A modern way to use propensity scores is Inverse Probability Weighting. Instead of matching pairs, we weight the data samples to create a "pseudo-population" where treatment and control groups look identical.

The weight $w_i$ for an individual is:

$w_i = \frac{T_i}{e(x_i)} + \frac{1-T_i}{1-e(x_i)}$

Implementing IPW in Python

We will use logistic regression to estimate the propensity scores ($e(x)$) and then calculate the weighted effect.

import statsmodels.api as sm

# 1. Prepare data for Logistic Regression
# We'll use age and disease_severity (encoded) to predict treatment
df['severity_code'] = df['disease_severity'].map({'Mild': 0, 'Moderate': 1, 'Severe': 2})
X_confounders = df[['age', 'severity_code']]
X_confounders = sm.add_constant(X_confounders)
T_treatment = df['is_treatment']

# 2. Fit Logistic Regression to get Propensity Scores
logit_model = sm.Logit(T_treatment, X_confounders).fit(disp=0)
df['propensity_score'] = logit_model.predict(X_confounders)

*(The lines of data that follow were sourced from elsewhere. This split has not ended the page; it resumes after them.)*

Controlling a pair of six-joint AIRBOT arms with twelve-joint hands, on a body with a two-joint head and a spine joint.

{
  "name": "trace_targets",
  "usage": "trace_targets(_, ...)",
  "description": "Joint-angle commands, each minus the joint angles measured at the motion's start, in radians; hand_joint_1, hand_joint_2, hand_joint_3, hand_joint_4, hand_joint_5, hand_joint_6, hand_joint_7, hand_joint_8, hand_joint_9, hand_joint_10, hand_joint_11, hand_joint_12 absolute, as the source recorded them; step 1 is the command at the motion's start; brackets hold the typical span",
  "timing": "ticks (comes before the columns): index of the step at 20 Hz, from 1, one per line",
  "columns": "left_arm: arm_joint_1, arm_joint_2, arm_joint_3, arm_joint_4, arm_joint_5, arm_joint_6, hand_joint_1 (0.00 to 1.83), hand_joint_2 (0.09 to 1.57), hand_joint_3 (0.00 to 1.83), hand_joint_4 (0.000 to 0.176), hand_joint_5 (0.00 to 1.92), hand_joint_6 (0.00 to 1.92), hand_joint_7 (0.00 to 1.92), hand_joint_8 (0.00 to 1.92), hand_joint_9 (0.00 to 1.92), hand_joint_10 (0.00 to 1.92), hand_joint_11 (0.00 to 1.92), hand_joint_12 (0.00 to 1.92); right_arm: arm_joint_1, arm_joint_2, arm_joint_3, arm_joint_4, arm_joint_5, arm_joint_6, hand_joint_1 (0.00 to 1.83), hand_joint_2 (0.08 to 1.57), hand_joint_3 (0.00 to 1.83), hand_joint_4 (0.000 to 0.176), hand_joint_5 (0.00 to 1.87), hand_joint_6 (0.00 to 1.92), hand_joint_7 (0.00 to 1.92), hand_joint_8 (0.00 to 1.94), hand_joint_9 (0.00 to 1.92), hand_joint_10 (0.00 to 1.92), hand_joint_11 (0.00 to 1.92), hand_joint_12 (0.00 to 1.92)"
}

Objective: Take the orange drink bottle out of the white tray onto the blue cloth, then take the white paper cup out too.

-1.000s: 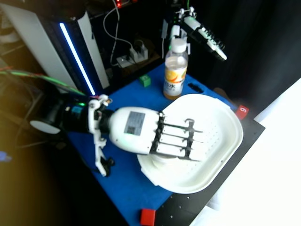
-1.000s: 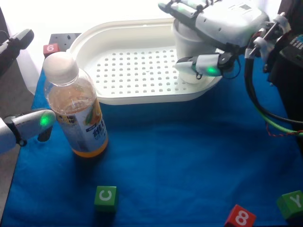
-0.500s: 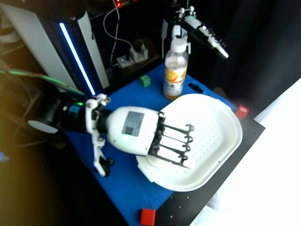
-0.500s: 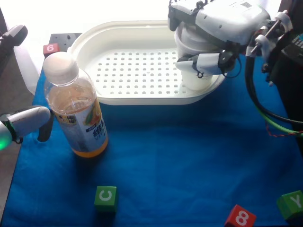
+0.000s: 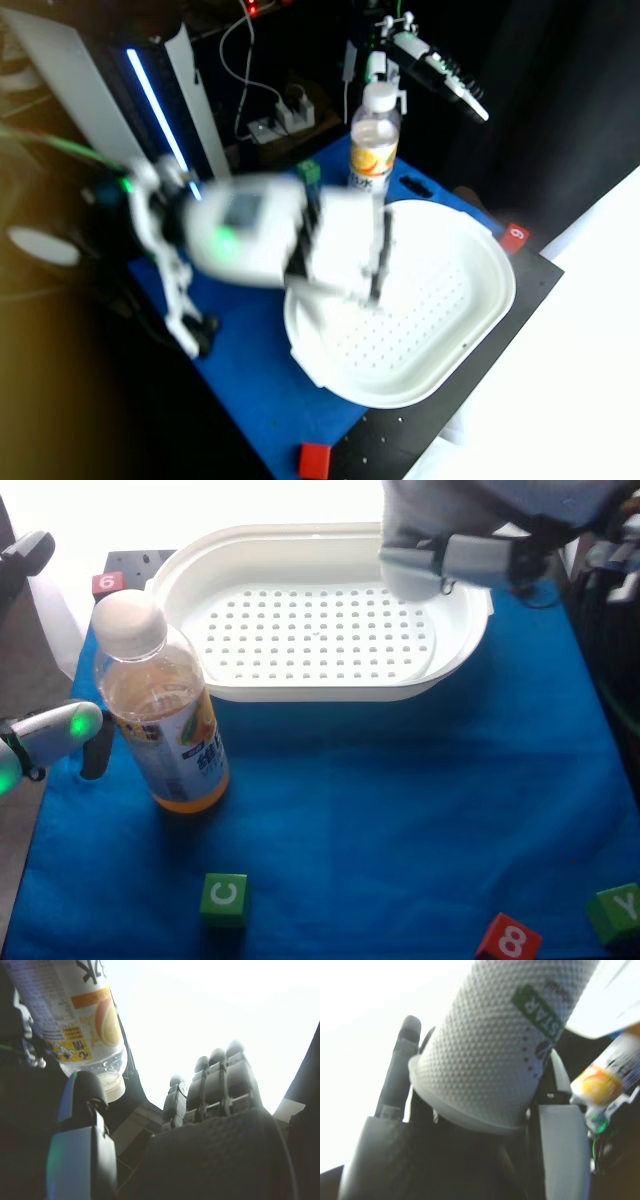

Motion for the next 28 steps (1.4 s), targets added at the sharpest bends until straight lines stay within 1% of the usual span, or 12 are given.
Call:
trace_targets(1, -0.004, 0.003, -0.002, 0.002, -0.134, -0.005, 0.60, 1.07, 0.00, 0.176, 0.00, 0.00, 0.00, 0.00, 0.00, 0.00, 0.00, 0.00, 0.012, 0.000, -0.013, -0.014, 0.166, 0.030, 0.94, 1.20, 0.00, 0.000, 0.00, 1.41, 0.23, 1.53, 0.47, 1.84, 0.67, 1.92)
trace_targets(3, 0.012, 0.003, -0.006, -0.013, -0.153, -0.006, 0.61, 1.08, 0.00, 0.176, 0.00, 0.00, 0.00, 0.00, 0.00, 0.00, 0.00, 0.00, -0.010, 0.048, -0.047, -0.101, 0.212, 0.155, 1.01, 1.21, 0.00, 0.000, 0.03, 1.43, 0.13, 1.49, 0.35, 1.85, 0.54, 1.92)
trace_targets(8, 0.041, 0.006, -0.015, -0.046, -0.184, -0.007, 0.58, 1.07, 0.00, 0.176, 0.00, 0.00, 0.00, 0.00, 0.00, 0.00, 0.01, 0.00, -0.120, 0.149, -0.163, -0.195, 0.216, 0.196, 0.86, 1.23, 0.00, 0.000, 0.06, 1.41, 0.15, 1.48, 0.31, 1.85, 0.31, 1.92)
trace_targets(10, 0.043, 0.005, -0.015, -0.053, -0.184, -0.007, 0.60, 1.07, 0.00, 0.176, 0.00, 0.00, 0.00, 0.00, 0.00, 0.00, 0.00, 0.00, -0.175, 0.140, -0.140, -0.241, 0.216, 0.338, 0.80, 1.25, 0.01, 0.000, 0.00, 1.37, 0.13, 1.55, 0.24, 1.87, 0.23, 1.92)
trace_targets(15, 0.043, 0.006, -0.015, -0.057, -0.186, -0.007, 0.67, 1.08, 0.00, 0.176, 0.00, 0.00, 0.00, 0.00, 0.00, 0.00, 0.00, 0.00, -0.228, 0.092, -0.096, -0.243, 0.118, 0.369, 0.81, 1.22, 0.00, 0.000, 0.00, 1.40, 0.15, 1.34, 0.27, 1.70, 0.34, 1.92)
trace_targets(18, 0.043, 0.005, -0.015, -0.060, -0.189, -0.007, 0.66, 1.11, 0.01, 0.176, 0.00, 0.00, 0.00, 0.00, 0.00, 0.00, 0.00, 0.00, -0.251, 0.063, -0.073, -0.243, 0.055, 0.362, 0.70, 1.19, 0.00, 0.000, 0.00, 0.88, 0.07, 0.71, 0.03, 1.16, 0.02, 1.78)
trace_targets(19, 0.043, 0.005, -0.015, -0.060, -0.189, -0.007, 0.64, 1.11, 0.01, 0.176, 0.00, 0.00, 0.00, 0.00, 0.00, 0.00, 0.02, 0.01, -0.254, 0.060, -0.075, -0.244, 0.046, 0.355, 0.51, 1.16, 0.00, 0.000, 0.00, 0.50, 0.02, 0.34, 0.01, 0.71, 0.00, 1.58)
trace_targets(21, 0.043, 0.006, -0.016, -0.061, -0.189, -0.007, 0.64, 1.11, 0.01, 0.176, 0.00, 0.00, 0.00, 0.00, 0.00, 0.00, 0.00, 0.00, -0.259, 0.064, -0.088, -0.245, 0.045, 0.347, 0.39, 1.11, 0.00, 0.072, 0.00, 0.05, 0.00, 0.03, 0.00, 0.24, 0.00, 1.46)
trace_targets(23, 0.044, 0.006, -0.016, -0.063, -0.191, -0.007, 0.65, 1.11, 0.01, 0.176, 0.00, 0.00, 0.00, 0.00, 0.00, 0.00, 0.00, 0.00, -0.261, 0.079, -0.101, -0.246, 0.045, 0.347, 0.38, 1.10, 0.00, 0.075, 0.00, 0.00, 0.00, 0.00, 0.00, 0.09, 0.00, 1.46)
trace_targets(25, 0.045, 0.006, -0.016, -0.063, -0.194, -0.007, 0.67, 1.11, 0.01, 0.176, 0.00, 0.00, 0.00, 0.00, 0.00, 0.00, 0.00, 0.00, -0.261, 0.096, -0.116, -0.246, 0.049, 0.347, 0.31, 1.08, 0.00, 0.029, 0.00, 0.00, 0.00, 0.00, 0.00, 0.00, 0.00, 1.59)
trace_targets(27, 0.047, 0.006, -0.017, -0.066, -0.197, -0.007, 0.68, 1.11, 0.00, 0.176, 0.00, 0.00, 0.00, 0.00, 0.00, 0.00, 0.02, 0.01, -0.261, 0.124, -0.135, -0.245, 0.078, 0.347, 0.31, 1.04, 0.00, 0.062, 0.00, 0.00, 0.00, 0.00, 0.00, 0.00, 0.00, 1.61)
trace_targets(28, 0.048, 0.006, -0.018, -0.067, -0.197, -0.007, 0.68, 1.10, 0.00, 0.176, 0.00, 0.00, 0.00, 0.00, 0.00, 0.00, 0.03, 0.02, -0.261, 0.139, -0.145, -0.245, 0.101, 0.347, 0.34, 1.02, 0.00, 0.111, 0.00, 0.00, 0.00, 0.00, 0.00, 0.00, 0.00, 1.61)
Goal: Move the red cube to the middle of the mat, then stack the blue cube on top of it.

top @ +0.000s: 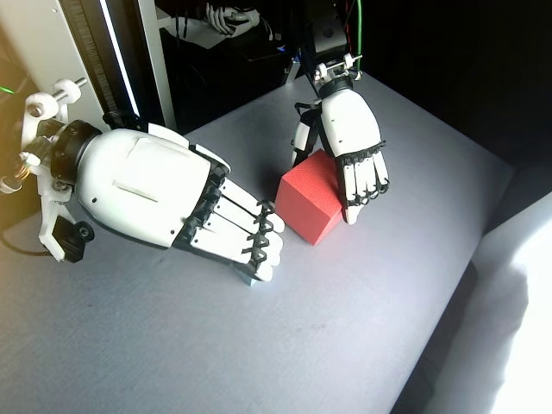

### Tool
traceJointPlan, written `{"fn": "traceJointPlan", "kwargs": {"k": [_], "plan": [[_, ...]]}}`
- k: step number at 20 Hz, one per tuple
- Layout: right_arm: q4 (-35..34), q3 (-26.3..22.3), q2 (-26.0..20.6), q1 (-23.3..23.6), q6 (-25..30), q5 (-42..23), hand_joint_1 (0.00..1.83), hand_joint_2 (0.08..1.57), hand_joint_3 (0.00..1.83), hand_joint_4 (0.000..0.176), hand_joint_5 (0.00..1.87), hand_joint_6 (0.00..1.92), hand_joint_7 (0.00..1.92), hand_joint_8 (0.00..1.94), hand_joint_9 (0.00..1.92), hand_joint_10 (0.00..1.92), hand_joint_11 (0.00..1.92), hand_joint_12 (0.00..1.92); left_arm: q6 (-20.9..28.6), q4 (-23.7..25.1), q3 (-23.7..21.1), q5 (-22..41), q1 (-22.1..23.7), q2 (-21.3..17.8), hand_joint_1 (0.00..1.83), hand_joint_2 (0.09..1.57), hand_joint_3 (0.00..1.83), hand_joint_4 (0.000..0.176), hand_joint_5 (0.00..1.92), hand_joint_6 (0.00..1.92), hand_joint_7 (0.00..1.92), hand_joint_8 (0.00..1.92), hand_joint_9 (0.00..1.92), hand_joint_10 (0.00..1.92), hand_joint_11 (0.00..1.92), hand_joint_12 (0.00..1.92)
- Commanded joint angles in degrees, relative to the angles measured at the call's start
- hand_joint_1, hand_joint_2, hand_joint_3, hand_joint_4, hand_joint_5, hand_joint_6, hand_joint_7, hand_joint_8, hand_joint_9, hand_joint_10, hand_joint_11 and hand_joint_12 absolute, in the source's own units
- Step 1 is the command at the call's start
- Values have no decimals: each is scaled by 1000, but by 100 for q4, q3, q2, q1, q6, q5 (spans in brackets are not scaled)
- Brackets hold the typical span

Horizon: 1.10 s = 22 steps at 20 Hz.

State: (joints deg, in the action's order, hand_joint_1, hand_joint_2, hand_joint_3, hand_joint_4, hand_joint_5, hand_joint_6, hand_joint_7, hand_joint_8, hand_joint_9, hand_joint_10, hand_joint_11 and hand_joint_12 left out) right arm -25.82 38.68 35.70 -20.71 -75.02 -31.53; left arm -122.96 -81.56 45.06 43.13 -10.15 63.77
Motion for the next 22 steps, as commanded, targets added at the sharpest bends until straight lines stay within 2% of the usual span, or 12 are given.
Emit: {"fn": "traceJointPlan", "kwargs": {"k": [1,2,3,4,6,7,8,10,12,13,15,22], "plan": [[-13,4,-58,3,37,-790,0,1298,1,0,287,10,254,8,225,8,0,525,19,350,20,215,33,-42,1189,1206,0,0,703,25,395,952,308,1068,78,1385],[-116,6,-59,-20,37,-801,0,1295,0,0,300,10,264,7,233,8,0,551,19,350,32,215,33,-44,1177,1210,0,0,703,21,421,851,319,1029,76,1359],[-137,3,-53,-40,36,-782,0,1298,0,0,313,9,283,9,251,10,0,583,20,351,41,215,33,-49,1089,1266,3,0,672,1150,410,843,297,1050,45,1400],[-137,4,-41,-52,25,-751,0,1298,0,0,329,9,303,10,272,13,0,626,21,352,51,214,33,-52,1062,1291,6,0,638,1424,411,845,298,1055,49,1406],[-137,5,-25,-66,-19,-751,0,1291,0,0,310,1,283,2,263,6,0,615,30,364,65,214,33,-56,1168,1214,0,0,498,555,421,762,302,988,37,1384],[-137,4,-21,-66,-26,-752,0,1288,0,0,308,0,279,1,255,1,0,583,30,365,68,214,34,-61,1103,1243,13,0,659,1218,461,746,331,972,52,1390],[-137,4,-17,-66,-30,-753,0,1289,0,0,312,2,287,4,260,3,0,577,30,365,69,214,35,-65,1175,1209,0,0,500,751,451,734,313,971,22,1375],[-137,4,-17,-68,-51,-753,0,1291,0,0,309,6,290,6,261,7,0,568,31,363,70,215,34,-72,1153,1212,0,0,516,316,430,687,274,970,4,1346],[-137,4,-15,-70,-71,-754,0,1295,2,0,323,7,304,8,273,8,0,605,31,357,70,215,34,-93,1010,1158,0,0,305,49,346,168,220,474,0,941],[-137,4,-15,-70,-75,-754,0,1297,3,0,314,2,296,3,264,4,0,605,31,354,71,215,33,-102,1017,1111,0,0,202,9,239,43,180,207,0,619],[-137,4,-14,-69,-76,-755,0,1304,3,0,282,4,257,7,239,7,0,578,31,349,78,215,33,-111,998,1054,0,0,89,1,108,7,116,56,0,299],[-137,4,-14,-78,-96,-757,0,1314,1,0,267,6,245,6,220,6,0,507,42,330,50,216,-7,-141,942,927,0,0,10,0,3,0,4,0,0,27]]}}
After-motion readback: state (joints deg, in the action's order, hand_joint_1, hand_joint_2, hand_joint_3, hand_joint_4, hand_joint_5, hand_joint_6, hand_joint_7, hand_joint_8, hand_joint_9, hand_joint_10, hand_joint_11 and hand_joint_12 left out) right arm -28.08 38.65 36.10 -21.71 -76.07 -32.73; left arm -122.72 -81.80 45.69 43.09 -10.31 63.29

# 3. Calculate Inverse Probability Weights
# If Treated: 1 / PS
# If Control: 1 / (1 - PS)
df['ipw'] = np.where(
    df['is_treatment'] == 1, 
    1 / df['propensity_score'], 
    1 / (1 - df['propensity_score'])
)

# 4. Calculate Weighted Means
# Weighted mean of outcome for Treated
weighted_sum_T = (df[df['is_treatment'] == 1]['improvement'] * df[df['is_treatment'] == 1]['ipw']).sum()
total_weight_T = df[df['is_treatment'] == 1]['ipw'].sum()
mu_1_ipw = weighted_sum_T / total_weight_T

# Weighted mean of outcome for Control
weighted_sum_C = (df[df['is_treatment'] == 0]['improvement'] * df[df['is_treatment'] == 0]['ipw']).sum()
total_weight_C = df[df['is_treatment'] == 0]['ipw'].sum()
mu_0_ipw = weighted_sum_C / total_weight_C

ipw_ate = mu_1_ipw - mu_0_ipw

print(f"IPW Adjusted ATE: {ipw_ate:.2f}")

Expected Output:

IPW Adjusted ATE: 4.94

The IPW result (4.94) is very close to our stratified result (4.93), confirming that when we adjust for confounders properly using different methods, the effect estimate is robust and consistent.

When should you NOT use Causal Inference methods?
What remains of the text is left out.